I was delighted. "Ken," I said, "I've completed the big projects. It's all these nasty little things..." I said I was having trouble finding the repair people.

Ken proceeded to go down the list with me about what needed doing. He said he had a painter, a carpenter, a carpeting person he worked with. He also told me if I replaced the carpeting I'd get 1/2 of it back, but the house would sell much faster -- expert advice I needed. He said he worked with a carpeting person who would defer payment until after the house closed. He said he would email me a list.

An hour later the email appeared, but more miraculously that afternoon the painter called ME and is coming over Monday. The carpeting woman called ME and is coming over Monday. The repairman called ME and is coming over Monday.

And when each one called me, they knew all about me and what I needed done because Ken had called each one of them.

Ken wants my business and he's built up a referring network of professionals who also want to do business and can solve all his client's needs. In four hours he'd solved the problems that had been dragging at me for months.

Ken isn't a realtor, he's a resource person, a problem-solver, and a one-stop-shopping center.

He works with a network of people who actively help the client whose business they want. They don't just passively return phone calls, they MAKE the phone calls.

And how did I find Ken? I work with a coach here in town -- Gordon -- who supplied Ken's name to me. I was telling Gordon I just couldn't cope with all the logistics of moving, and kept getting conflicting expert advice and this and that, and he called Ken for me and then Ken called me and came right over. It's a wide loop, a quality loop that I'm absolutely thrilled to be hooked into. Everyone in it is outstanding.

Let's go over the points once again: Ken wants to sell my house. He knew exactly when to call me, with the intuition of an experienced professional, not *bothering* me with lots of calls, but sensing when the timing was right. He then provided solutions to all my obstacles, and all I had to do was pick up the phone when it rang.

Do YOU provide this sort of services to your clients?

Do YOU have this sort of trustworthy, quality network of problem-solvers you can roll into the lap of your lucky client?

If you're a coach, do you have strong alliances with other coaches and professionals who can provide services for your clients you don't?
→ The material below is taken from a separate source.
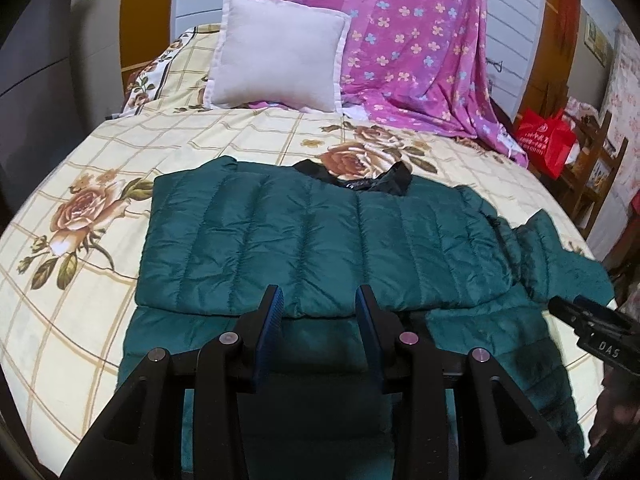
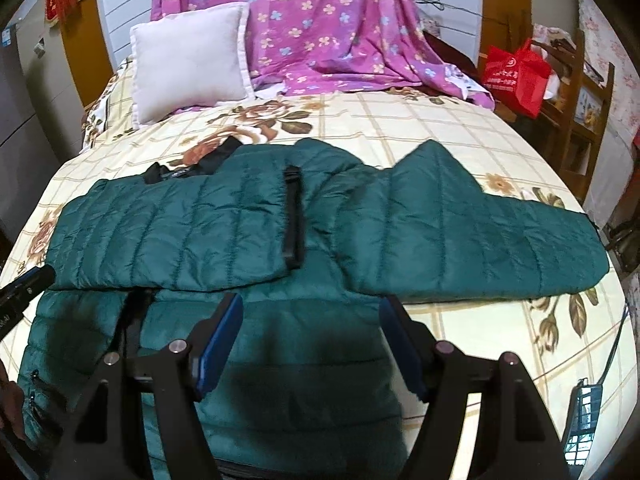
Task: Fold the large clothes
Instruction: 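Grasp the other outstretched sleeve near its cuff with the right gripper, then fold the held sleeve across the jacket toward the left gripper, release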
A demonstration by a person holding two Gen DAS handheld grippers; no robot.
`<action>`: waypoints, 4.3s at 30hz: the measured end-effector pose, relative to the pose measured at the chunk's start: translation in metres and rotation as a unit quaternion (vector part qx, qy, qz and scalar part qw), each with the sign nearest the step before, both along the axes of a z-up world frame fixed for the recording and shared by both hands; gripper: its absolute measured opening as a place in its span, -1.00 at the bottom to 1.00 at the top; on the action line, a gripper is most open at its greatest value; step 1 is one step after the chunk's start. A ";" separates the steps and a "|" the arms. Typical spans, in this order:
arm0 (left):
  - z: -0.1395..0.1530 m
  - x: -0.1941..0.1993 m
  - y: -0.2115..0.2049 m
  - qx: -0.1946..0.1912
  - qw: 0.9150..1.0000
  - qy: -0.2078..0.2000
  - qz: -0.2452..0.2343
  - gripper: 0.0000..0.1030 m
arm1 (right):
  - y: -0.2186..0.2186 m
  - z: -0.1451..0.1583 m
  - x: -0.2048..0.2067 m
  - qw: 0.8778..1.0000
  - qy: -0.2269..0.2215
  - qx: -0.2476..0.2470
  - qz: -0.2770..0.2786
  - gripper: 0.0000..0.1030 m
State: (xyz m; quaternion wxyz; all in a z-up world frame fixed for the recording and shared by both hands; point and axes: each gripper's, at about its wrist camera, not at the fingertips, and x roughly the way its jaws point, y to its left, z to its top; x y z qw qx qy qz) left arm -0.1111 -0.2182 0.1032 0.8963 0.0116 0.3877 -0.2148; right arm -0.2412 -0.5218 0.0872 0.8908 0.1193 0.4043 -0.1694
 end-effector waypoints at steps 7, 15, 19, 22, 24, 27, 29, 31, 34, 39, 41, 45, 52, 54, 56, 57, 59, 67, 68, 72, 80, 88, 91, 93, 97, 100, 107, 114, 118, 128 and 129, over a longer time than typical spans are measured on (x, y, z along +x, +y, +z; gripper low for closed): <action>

People you know and trust who will treat your clients right?

Do YOU solve problems for clients they don't even know they have?
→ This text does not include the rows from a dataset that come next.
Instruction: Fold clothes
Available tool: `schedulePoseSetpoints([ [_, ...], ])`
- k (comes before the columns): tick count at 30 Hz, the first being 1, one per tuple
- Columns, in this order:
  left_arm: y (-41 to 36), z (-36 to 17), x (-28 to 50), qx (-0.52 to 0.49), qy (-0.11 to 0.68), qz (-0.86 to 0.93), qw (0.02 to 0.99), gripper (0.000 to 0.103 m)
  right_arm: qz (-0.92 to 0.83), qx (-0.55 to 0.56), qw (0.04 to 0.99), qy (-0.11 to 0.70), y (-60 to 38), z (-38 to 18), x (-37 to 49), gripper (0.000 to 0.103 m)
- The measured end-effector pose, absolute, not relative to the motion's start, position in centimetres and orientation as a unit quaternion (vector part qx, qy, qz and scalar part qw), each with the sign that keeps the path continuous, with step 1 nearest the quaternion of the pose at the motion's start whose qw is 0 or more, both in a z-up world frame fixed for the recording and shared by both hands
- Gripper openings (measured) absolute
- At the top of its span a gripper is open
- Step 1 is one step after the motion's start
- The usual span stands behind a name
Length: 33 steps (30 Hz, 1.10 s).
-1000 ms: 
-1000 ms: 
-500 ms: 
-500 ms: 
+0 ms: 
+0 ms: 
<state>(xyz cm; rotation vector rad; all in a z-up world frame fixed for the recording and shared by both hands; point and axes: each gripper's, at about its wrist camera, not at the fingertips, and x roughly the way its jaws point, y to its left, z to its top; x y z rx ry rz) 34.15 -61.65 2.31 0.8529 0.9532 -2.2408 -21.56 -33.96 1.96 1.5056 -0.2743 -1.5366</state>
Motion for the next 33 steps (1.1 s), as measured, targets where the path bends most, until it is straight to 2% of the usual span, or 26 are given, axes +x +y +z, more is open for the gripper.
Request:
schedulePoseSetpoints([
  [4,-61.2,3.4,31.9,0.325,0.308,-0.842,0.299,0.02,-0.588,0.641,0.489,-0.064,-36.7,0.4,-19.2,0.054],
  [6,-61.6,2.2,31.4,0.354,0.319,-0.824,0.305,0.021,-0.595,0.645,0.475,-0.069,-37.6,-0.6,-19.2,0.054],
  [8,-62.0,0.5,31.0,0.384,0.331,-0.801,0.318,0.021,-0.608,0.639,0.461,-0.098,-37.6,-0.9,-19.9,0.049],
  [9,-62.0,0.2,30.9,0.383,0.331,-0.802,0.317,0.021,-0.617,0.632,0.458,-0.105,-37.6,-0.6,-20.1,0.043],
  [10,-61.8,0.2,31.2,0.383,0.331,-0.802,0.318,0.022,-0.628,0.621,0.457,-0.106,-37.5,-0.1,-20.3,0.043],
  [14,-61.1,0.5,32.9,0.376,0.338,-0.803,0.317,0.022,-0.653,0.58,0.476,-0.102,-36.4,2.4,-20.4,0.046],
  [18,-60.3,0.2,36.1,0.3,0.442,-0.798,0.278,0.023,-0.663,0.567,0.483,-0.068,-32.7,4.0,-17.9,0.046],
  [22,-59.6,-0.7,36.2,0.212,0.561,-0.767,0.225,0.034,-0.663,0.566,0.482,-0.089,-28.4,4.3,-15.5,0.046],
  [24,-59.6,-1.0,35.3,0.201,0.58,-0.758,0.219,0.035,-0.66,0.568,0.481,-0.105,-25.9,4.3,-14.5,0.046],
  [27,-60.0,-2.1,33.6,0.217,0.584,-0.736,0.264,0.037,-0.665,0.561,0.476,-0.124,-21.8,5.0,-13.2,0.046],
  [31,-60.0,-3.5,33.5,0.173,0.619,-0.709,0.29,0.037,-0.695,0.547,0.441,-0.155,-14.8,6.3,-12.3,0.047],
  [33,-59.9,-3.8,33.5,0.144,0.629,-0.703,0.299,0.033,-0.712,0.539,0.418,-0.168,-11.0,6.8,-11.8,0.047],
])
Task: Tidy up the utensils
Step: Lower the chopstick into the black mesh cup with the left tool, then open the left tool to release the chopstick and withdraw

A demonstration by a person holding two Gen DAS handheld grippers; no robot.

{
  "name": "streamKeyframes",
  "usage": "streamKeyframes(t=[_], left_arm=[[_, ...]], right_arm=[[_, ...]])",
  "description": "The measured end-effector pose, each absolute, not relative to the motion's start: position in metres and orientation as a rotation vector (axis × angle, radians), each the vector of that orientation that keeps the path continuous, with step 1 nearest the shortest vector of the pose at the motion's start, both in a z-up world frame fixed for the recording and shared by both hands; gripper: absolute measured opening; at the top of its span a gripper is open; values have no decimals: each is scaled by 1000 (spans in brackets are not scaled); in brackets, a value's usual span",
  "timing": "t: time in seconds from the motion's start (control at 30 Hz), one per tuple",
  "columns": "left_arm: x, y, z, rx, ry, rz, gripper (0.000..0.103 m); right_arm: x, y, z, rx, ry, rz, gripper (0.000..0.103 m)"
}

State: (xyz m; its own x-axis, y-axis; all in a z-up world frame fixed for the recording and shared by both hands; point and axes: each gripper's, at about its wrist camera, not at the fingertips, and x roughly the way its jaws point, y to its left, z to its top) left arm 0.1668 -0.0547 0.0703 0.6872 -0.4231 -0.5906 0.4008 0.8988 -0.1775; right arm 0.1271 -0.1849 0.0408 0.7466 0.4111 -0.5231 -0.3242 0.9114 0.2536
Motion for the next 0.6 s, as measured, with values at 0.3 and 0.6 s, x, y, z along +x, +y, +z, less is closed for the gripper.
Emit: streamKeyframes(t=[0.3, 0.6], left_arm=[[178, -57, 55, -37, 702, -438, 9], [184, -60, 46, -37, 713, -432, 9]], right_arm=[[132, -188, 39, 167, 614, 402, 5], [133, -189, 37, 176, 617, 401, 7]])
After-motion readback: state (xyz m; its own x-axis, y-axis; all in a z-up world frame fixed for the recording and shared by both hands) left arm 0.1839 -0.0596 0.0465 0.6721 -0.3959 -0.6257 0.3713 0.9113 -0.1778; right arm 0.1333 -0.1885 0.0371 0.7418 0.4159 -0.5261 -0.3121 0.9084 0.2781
If you're a web designer, do you know marketing coaches, Internet copy-writers, search engine placement specialists and other problem-solvers you can hand your clients over to and know they'll be treated right? People whose work and client-skills you know firsthand and trust?

How wide is YOUR loop?

How good are YOU at supplying the answers and resources to your client for as many problems as they have?

I'll be calling Ken to tell him how pleased I am, and then I'll be calling Gordon, who initiated the Ken-alliance.

Do YOU have a QUALITY loop like this?

Now understand I hadn't talked with Ken in 6 months, there are tons of realtors here in town who call me all the time, and I have choices. I have one woman realtor who calls me a lot and almost acts disgusted I haven't done anything yet and not once did she suggest a solution to speed things along. Unbelievable, isn't it?

Now whom do you think I'll call when it's time to sell my house? And when I do call Ken, I know he'll have the name of a moving service in his pocket, the name of a cleaning service, the name of a realtor in Dallas, and the answer to all the problems I'll have at that stage of the game that I can't anticipate but he will, because it's his business to know.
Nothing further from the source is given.